A principios de 2022, el Ajuntament de Barcelona y la Generalitat realojaron las Casas Baratas del Bon Pastor de Barcelona. Casi una cincuentena de familias empezaron a vivir en viviendas públicas en edificios que formaban parte del proceso de remodelación de este barrio del distrito de Sant Andreu.
Meses antes, alumnos de primaria del Institut-Escola El Til·ler, especializada en música, creaban La Rumba del Bon Pastor, una iniciativa comunitaria impulsada por la Associació Artixoc y la Cooperativa La Fàbric@, con el apoyo del músico Oriol Luna y del ICUB, con el objetivo de que los niños conocieran el pasado y presente del barrio. De hecho, en su momento el proyecto tocó de cerca a algunos de aquellos alumnos, ya que había quienes vivían en las Casas Baratas con sus familias.
Pasados cuatro años, La Rumba del Bon Pastor ahora vuelve transformada en el marco de la edición de este año de Calidoscopi, un programa cultural del distrito de Sant Andreu. Mañana, martes 2 de junio, en el Centre Cívic Bon Pastor a las 17 h, el proyecto se presenta en formato de espectáculo en vivo. El directo será también la materia prima para el nuevo videoclip que Jep Jorba, creador audiovisual especializado en cultura y storytelling, grabará durante la actuación.
“Las casas parecían una lata de sardinas, no tienen terraza ni balcón. Y salíamos a la plaza con las sillas para comer la butifarra y el turrón. Ciertamente, parecían pequeñas, pero dentro cabía todo el mundo”, cantaban en 2022 desde las antiguas Casas Baratas aquellos alumnos que ahora están en la ESO.
Aquellos niños ahora son adolescentes y en los últimos meses han incorporado reggaeton, bases electrónicas e instrumentación en directo a la pieza original acompañados de Francesc Llull Pons, profesor de música del Institut-Escola El Til·ler, y Tuna Pase, compositora, improvisadora y etnomusicóloga nacida en Estambul y establecida en Barcelona.
El proyecto ha revivido gracias a la colaboración que el Institut-Escola ha hecho con el Centre Cívic Bon Pastor. “Queríamos vincular proyectos de la escuela con el barrio y propuse recuperar aquella rumba”, detalla Pons.
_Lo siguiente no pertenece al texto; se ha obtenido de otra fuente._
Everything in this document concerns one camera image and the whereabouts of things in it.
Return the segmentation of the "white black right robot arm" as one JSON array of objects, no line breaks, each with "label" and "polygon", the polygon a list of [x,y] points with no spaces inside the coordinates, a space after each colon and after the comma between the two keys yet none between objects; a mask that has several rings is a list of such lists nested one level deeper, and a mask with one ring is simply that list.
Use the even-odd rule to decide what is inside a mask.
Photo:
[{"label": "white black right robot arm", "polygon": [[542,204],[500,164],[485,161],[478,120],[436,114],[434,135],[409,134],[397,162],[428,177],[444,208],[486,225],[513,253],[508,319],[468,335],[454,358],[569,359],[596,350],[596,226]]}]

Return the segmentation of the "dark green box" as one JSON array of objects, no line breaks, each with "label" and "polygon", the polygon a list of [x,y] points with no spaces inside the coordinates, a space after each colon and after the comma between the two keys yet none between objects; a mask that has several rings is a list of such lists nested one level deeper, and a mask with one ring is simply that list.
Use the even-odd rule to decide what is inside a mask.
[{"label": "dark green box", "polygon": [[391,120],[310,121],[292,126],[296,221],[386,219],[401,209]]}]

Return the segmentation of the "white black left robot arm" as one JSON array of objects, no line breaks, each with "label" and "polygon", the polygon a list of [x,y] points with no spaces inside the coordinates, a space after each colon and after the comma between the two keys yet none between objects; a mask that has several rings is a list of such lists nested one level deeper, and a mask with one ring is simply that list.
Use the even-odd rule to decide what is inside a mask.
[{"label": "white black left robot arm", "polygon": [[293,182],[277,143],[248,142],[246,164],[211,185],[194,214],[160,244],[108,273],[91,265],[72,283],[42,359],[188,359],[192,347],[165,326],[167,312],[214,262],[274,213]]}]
El proyecto se incorporó al programa Calidoscopi de este 2026 y, enseguida, alumnos y profesores se pusieron manos a la obra. Oriol Luna, creador de la rumba original, ha compartido los acordes de la pieza y, por un lado, el profesor de música del centro ha adaptado la canción para que los alumnos la toquen con guitarra, bajo, teclado y batucada, y por el otro, Tuna Pase se ha dedicado a la parte del reggaeton y las bases electrónicas.
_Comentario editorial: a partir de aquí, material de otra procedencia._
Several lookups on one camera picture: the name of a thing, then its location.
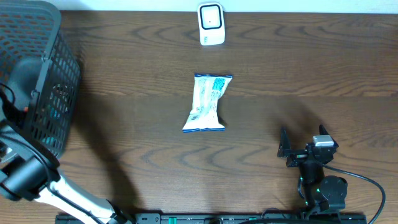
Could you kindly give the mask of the white blue snack bag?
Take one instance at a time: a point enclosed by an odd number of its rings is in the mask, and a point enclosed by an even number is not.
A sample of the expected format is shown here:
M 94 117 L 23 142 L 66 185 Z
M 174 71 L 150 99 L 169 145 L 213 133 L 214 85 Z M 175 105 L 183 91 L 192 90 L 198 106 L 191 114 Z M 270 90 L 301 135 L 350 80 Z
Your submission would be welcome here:
M 184 133 L 225 130 L 218 119 L 218 101 L 232 79 L 232 75 L 194 75 L 192 109 L 182 128 Z

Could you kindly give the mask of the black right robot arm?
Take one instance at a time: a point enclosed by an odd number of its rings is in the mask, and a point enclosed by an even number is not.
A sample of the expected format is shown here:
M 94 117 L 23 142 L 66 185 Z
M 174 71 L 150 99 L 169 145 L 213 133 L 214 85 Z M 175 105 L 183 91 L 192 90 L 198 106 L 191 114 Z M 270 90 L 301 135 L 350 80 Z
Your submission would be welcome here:
M 308 220 L 315 215 L 337 214 L 345 208 L 347 181 L 335 175 L 326 176 L 323 170 L 333 160 L 337 148 L 337 142 L 323 125 L 319 125 L 319 134 L 304 149 L 292 149 L 287 131 L 285 128 L 280 131 L 277 156 L 287 159 L 287 167 L 299 169 L 298 191 L 306 204 L 300 212 L 303 219 Z

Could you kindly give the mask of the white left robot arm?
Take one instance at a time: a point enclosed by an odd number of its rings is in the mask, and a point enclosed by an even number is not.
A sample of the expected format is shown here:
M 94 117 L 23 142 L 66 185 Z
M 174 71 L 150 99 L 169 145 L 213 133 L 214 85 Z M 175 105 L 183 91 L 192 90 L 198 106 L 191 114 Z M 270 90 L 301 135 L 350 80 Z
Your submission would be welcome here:
M 22 132 L 12 122 L 1 131 L 1 142 L 18 157 L 1 171 L 1 194 L 10 200 L 22 198 L 57 207 L 83 223 L 135 223 L 110 201 L 95 197 L 58 169 L 60 163 L 41 140 Z
Conocer la historia del barrio
Àgia Luna es la directora de Artixoc, una entidad del barrio de la Bordeta que hace 27 años que crea proyectos relacionados con el teatro comunitario con jóvenes, como es el caso de La Rumba del Bon Pastor. Luna se muestra contenta de que aquel proyecto de 2022 vuelva a tomar forma. Ella recuerda el proceso creativo, que se centró en recuperar la memoria histórica del barrio, ya que los alumnos conocieron la zona de la mano de diversos vecinos y entidades: “Nos fijamos en la vida cotidiana, en cómo aquellas casas, como dice la canción, antes eran una lata de sardinas. Lo hicimos con los tres pilares de todos nuestros proyectos: el rigor, la vida cotidiana y el humor”.
Con todo, ¿qué reflejo del Bon Pastor hace la rumba? “Habla de una gente luchadora que vivía en un barrio-frontera y que tenía un pasado de izquierdas”, añade Luna. La idea que resume la canción es el hecho de que el Bon Pastor formó parte del municipio de Santa Coloma de Gramenet hasta el año 1945, cuando se anexionó a Barcelona.
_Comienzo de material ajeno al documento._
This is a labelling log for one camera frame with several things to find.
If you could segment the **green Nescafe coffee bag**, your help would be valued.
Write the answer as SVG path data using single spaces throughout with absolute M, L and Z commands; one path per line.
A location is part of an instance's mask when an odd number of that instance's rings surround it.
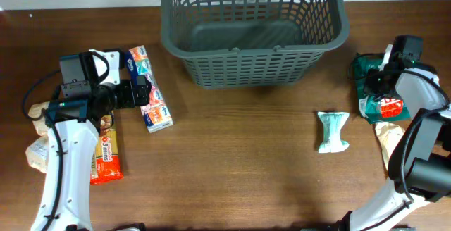
M 356 54 L 351 62 L 351 78 L 357 78 L 355 89 L 359 113 L 369 124 L 410 118 L 407 107 L 402 100 L 383 98 L 365 92 L 365 80 L 360 80 L 360 78 L 366 76 L 370 70 L 379 70 L 382 63 L 383 56 L 381 54 Z

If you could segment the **beige paper pouch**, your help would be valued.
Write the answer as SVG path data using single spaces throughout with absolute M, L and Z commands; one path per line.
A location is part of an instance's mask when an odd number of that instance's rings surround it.
M 374 130 L 381 146 L 385 170 L 388 171 L 390 157 L 404 135 L 404 128 L 389 122 L 375 123 Z

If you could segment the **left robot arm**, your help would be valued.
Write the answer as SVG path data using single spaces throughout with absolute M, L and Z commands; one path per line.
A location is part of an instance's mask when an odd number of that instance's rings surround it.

El martes el proyecto volverá a sonar, pero ahora sin las Casas Baratas de fondo (a excepción de las incluidas en el MUHBA), ya que el pasado septiembre terminó el derribo de las que quedaban y ahora se tiene que empezar la construcción de edificios de alquiler social y con servicios para gente mayor. “Todo lo que sale en el videoclip, fue al suelo”, comenta la directora de Artixoc.
Aunque el trabajo de ahora ha sido más musical que histórico, el profesor comenta que retomar el proyecto ha servido para que los “alumnos que no están familiarizados con el barrio o viven fuera conozcan el pasado y el presente a través de la música”. En definitiva, es evidente que de arte y de aprecio por el barrio no falta en esta escuela. Así lo demuestra la parte final de la canción: “Y mirad qué chula es nuestra escuela, que resulta que también es un instituto. Tenemos patio, árboles y rocódromo y hacemos clases de teatro y nos encanta hacer música en las aulas”.